ビザの発行を待っている間、五十嵐さんは3週間ほど奥さんの実家のあるレイテ島のオーモック市(タクロバン市の南西約50km)に建てた家に滞在してい た。台風が襲った11月8日(金)にタクロバン空港からマニラに戻り、ビザを受け取って10日(日)に日本へ戻る予定だった。 7日(木)にオーモックから航空会社に連絡したところ、8日(金)のフライトはキャンセルの可能性が高いということなので9日(土)のフライトに変更し、7日中にタクロバンに移動する予定だったのを思いとどまった。
そして8日の早朝から強風が吹き始め、超大型台風がサマール島、そしてレイテ島に上陸したのだ。もし強風と高潮で壊滅的被害を被ったタクロバンに移動していたら、家族全員の生命はなかっただろうと五十嵐さんは振り返る。
早朝7時ごろから吹き始めた強風は、9時ごろに最大となった。 窓ガラスが割れ、家の中のものは風雨に飛ばされ、1メートル先も見えなくなった。フィリピン人の奥さんのルシベルさんは、ひたすら神に祈りをささげるだけ だった。強風は午後2時ごろまで続き、いったん収まったが、30分後には方向を変えてさらに強烈な風が吹き始めた(台風の目が通過したのだろう)。

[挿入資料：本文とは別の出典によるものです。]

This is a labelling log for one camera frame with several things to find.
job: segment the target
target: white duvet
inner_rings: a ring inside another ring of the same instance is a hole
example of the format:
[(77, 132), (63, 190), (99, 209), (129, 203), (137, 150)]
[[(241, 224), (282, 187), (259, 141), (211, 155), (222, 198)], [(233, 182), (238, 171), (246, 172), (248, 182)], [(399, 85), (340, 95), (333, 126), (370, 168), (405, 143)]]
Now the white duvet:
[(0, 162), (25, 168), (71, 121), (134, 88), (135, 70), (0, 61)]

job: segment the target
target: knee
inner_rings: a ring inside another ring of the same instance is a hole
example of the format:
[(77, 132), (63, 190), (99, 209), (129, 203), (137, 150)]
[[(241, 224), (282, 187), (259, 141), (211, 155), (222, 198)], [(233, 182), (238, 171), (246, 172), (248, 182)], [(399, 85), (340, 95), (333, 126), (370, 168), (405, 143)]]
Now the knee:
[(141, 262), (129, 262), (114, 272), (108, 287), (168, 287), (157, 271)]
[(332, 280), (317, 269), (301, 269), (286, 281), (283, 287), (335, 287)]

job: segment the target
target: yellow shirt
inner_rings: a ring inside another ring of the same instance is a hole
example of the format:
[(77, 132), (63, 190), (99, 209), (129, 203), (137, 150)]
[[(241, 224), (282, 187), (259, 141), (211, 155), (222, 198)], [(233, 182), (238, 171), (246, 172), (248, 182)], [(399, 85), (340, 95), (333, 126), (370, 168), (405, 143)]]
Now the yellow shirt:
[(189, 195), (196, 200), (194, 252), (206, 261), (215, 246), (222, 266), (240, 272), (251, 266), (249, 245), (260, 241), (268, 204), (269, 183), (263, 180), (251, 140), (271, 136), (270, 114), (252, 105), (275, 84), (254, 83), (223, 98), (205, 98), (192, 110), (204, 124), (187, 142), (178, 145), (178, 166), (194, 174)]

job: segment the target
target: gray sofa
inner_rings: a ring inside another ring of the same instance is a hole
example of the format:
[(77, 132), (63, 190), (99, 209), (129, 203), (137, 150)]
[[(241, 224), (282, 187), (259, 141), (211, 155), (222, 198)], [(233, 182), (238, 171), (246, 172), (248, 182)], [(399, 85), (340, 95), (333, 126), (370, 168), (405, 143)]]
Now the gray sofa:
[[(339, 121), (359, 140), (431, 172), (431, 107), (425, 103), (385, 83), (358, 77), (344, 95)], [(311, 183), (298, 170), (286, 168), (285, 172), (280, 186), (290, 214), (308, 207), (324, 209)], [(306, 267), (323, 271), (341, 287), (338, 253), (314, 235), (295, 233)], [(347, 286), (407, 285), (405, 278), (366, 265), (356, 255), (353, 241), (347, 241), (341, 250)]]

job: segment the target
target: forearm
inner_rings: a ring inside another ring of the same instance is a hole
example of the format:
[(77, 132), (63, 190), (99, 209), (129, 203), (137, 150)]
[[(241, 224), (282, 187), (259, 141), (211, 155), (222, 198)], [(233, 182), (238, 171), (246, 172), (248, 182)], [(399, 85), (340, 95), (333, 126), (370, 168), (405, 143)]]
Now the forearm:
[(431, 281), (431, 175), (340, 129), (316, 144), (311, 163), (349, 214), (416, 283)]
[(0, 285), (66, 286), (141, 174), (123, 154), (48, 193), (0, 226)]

家は頑丈に作ってあったが、そのため、屋根が吹き飛ぶ代わりに、天井が屋根の骨組みとともに落下した。奥さんはヘルメットをかぶって部屋の後片づけを始めたが、五十嵐さんは屋根の修復にどれだけお金がかかるのか、懐が心配になったそうだ。
人々は濡れた衣服を乾かし、散らばった残材で家の修復を始めていた。こんな災害のあとでも、いち早く復興の槌音が聞こえるのは逞しいかぎりだ。
しかし、水には困ったと五十嵐さんはいう。雨水に頼るしかなく、雨が降ると感激して、ありったけのバケツを集めて水を貯める。まさに自給自足の生活だ。
台風が過ぎ去ったあとはもちろん停電で、電気は来ない。フィリピンでは凍え死ぬ心配はないのが不幸中の幸いだが、電気が止まるとテレビもインターネットも使えないので情報が遮断されてしまう。
停電に備えてバッテリーを準備しておいたのがおおいに役立ったという。ジェネレーターを買いに行ったが、もちろん売れ切れで入手することはできなかった。
NPA(New Peoples Army新人民軍)が民家を襲って略奪しているとか、刑務所から囚人が逃げだしたとか、治安が悪化しているとの情報が流れて、電気のない夜は不安でならなかった。
屋外に設置したセンサーが一つだけ残っていて、夜中に猫などに反応してしばしば警戒音を発する。普段なら無視するところが、この時ばかりは妻名義で買った拳銃を持って見回りに出た。意外と早く軍がやってきたが、暴徒の略奪から一般市民を守るためのものなのだろう。
今回はサマールとレイテ島など、中部フィリピンをマンモス級の台風が襲ったが、それが私の農場のあるビコールだったとしても何の不思議もなかった。こん な台風に襲われたらいくら家を補強しても無駄な努力で、シェルターを作って逃げ込むしかない。強風と水害、それにマヨン火山の噴火による土石流に耐えうる シェルターはどんなものか考慮中だ。
家は作り直せばいいのだ。そもそもフィリピンの地方では、家の作りが簡単なので、すぐに吹き飛ばされる代わりに復旧も簡単にできる。一方、インフラが整い高層ビルの立ち並ぶ大都市ほど災害の被害は壊滅的となり、復旧に莫大な金と時間がかかる。
仮に今回の台風と高潮がセブあるいはマニラを襲ったら、国家の存亡に関わる大惨事となっていただろう。